To contemplate the succession at all is to ask what direction the Conservative
party should take next, which is an uncomfortable question after years in
deviation from economic, diplomatic and strategic rationality.
Johnson
loyalists complain that the rebels cannot agree on an alternative leader; that
none of the potential successors has celebrity heft to rival the incumbent.

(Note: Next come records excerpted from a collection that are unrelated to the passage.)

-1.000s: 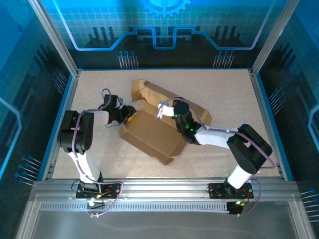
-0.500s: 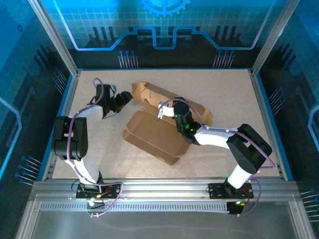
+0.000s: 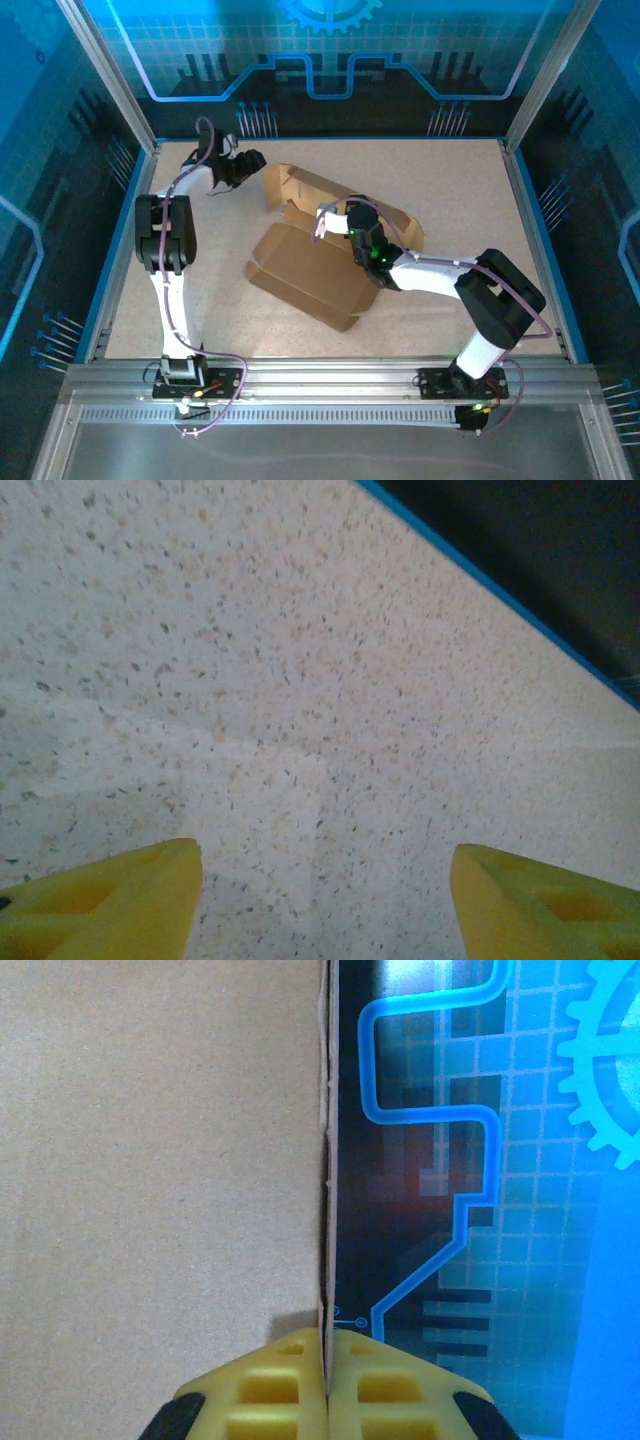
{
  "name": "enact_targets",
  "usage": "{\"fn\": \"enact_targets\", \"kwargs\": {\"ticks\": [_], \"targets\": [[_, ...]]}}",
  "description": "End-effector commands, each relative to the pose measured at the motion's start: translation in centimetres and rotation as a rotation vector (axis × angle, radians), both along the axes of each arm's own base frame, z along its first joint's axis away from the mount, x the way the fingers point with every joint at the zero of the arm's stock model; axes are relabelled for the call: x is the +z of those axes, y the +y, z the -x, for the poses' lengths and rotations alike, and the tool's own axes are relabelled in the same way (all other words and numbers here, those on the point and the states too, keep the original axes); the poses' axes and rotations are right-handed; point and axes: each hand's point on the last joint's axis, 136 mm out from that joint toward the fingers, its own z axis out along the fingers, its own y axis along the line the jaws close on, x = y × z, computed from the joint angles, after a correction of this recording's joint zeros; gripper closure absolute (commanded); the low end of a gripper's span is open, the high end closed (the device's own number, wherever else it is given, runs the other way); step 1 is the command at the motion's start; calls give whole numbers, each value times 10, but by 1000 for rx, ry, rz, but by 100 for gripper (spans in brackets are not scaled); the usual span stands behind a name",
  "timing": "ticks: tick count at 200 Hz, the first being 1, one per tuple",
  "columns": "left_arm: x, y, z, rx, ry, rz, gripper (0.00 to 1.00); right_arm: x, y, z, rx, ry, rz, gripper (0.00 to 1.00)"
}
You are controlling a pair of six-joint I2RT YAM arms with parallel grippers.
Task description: Fold the paper box
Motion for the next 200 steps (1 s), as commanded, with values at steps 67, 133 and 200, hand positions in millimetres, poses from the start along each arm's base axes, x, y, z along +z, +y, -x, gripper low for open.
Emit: {"fn": "enact_targets", "kwargs": {"ticks": [67,133,200], "targets": [[17,-80,35,-294,-84,106,32,22,4,0,-1,-34,-48,100],[25,-98,67,-337,-124,115,32,16,2,-1,-15,-21,-54,100],[3,-96,91,-328,-140,25,28,7,3,-2,-18,-6,-31,100]]}}
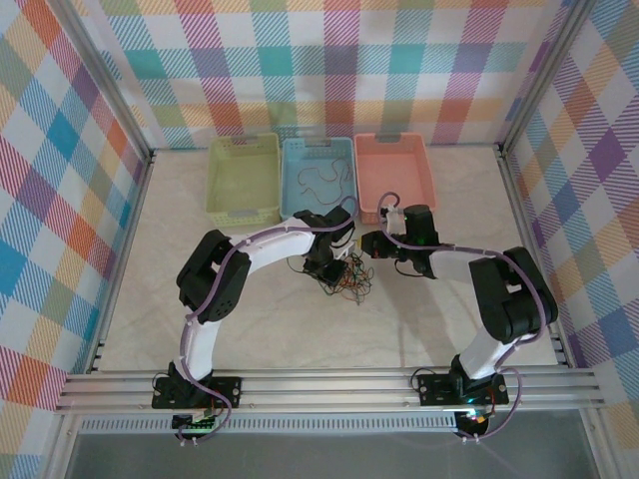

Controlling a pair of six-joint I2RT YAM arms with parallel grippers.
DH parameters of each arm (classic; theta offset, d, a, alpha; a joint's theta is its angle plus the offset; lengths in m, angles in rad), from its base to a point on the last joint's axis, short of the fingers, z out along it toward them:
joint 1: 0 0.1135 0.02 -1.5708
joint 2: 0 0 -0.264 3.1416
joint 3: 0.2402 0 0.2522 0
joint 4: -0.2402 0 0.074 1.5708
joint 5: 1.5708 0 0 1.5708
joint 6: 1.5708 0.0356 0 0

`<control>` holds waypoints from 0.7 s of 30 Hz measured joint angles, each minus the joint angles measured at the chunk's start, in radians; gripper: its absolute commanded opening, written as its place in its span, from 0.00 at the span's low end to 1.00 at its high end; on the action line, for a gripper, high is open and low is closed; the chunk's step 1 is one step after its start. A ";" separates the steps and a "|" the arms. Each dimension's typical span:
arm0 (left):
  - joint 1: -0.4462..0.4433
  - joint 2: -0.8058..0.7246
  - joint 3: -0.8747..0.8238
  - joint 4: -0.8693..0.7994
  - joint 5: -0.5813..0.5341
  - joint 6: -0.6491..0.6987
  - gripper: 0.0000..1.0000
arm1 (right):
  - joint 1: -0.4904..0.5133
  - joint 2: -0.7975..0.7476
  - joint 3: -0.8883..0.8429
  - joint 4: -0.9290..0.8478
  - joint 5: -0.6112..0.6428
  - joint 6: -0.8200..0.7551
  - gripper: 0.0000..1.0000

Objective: Untangle the cables

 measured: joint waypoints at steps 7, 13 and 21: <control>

What they mean is that no one can repeat the trick of winning over traditional
Labour supporters in those fabled “red wall” seats in northern England and the
Midlands, while also holding the affections of a conventional Conservative base
in the south.
The flaw in
that defence is that Johnson himself shows little prospect of repeating the trick,
which was as much a function of Jeremy Corbyn repelling voters as it was proof
of a magnetic “Boris effect”. Opinion polls, council ballots and byelections
suggest there are plenty of demagnetised seats available to a less toxic Labour
leader.
The appeal
to electoral alchemy that only Johnson can perform is born of fear that Britain
doesn’t really want to buy what the Conservative party is selling, except when
it has a talented fraudster at the sales counter. It is a recognition that the
Tory majority is brittle, not least because it is glued together with votes
that might have gone to Nigel Farage’s Brexit party if he hadn’t withdrawn
candidates from 317 Conservative-held seats. Farage had tormented the Tories
for at least a decade prior to that ceasefire.
Brexit
merged two antithetical forces: a Conservative party that traditionally
convenes around pillars of the British establishment and a demagogic
insurrection that defines itself as a scourge of the establishment. Johnson’s
campaigning talent was to represent both things at once. But it was an
illusion, a spell that can’t be recast once broken. No wonder so many Tory MPs
are disoriented and alarmed. They know Johnson is a problem, but also that
removing him will expose how much deeper the problem goes. They remade their
party in the image of a leader without conscience, integrity or values beyond
the desperate pursuit of power. So they don’t like this disreputable “Boris”
character that they now see in front of them? They are looking in the mirror.